Task statement: The answer must be every record below, reproduced exactly.

━━━━━━━━━━━━━━━━━━━━

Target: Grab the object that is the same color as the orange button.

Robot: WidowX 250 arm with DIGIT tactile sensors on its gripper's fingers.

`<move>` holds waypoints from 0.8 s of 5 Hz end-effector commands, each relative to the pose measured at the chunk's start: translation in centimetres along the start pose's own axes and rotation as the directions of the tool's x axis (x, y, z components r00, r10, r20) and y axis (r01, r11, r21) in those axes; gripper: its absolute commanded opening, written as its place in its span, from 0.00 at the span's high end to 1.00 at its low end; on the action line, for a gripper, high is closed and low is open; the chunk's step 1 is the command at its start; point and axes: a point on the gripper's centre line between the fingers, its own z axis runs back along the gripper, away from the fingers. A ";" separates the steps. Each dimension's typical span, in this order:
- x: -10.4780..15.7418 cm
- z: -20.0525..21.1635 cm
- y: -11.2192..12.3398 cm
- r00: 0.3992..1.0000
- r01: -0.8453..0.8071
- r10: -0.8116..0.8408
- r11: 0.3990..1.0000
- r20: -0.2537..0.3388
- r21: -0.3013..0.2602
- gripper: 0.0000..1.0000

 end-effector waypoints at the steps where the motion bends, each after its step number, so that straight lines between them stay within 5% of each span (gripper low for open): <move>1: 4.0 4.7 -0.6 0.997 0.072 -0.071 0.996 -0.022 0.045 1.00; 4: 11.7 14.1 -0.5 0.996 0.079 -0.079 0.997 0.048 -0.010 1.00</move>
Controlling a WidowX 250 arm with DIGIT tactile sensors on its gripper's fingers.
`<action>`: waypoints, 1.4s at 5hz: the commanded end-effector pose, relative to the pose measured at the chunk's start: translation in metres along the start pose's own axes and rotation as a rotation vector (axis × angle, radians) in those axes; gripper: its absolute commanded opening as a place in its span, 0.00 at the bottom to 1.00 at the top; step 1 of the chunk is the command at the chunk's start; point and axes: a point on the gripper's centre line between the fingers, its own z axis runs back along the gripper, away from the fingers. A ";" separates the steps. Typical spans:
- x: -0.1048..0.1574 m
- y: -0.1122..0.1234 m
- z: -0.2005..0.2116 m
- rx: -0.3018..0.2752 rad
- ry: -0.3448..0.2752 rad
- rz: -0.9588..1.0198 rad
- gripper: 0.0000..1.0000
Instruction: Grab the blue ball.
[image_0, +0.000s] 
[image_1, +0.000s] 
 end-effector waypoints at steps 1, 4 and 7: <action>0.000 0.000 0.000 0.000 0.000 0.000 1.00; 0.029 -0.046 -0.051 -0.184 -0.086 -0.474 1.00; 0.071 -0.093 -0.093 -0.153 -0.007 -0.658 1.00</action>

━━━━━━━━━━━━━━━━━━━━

Answer to this exercise:
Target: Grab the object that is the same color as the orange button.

Robot: WidowX 250 arm with DIGIT tactile sensors on its gripper's fingers.

`<move>` holds waypoints from 0.8 s of 5 Hz end-effector commands, each relative to the pose measured at the chunk's start: translation in centimetres along the start pose's own axes and rotation as the directions of the tool's x axis (x, y, z components r00, r10, r20) and y axis (r01, r11, r21) in those axes; gripper: its absolute commanded opening, written as its place in its span, from 0.00 at the span's high end to 1.00 at its low end; on the action line, for a gripper, high is closed and low is open; the chunk's step 1 is the command at its start; point and axes: a point on the gripper's centre line between the fingers, its own z axis runs back along the gripper, away from the fingers. A ";" separates the steps. Each dimension's typical span, in this order:
- x: -10.4780..15.7418 cm
- z: -20.0525..21.1635 cm
- y: -11.2192..12.3398 cm
- r00: 0.3992..1.0000
- r01: -0.8453..0.8071
- r10: -0.8116..0.8408
- r11: 0.3990..1.0000
- r20: -0.2537..0.3388
- r21: -0.3013..0.2602
- gripper: 0.0000..1.0000

 end-effector waypoints at the steps where the motion bends, each after its step number, so that straight lines between them stay within 5% of each span (gripper low for open): <move>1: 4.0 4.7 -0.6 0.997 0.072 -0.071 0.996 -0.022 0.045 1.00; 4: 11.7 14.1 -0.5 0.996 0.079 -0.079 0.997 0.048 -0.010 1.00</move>
Controlling a WidowX 250 arm with DIGIT tactile sensors on its gripper's fingers.
`<action>`: waypoints, 1.4s at 5hz: the commanded end-effector pose, relative to the pose measured at the chunk's start: translation in metres along the start pose's own axes and rotation as a rotation vector (axis × angle, radians) in those axes; gripper: its absolute commanded opening as a place in its span, 0.00 at the bottom to 1.00 at the top; step 1 of the chunk is the command at the chunk's start; point and axes: a point on the gripper's centre line between the fingers, its own z axis runs back along the gripper, away from the fingers. A ";" separates the steps. Typical spans:
- x: -0.1048..0.1574 m
- y: -0.1122..0.1234 m
- z: -0.2005..0.2116 m
- rx: -0.3018..0.2752 rad
- ry: -0.3448..0.2752 rad
- rz: -0.9588..1.0198 rad
- gripper: 0.0000..1.0000
Instruction: Grab the blue ball.
[image_0, +0.000s] 
[image_1, +0.000s] 
 end-effector waypoints at steps 1, 4 and 7: <action>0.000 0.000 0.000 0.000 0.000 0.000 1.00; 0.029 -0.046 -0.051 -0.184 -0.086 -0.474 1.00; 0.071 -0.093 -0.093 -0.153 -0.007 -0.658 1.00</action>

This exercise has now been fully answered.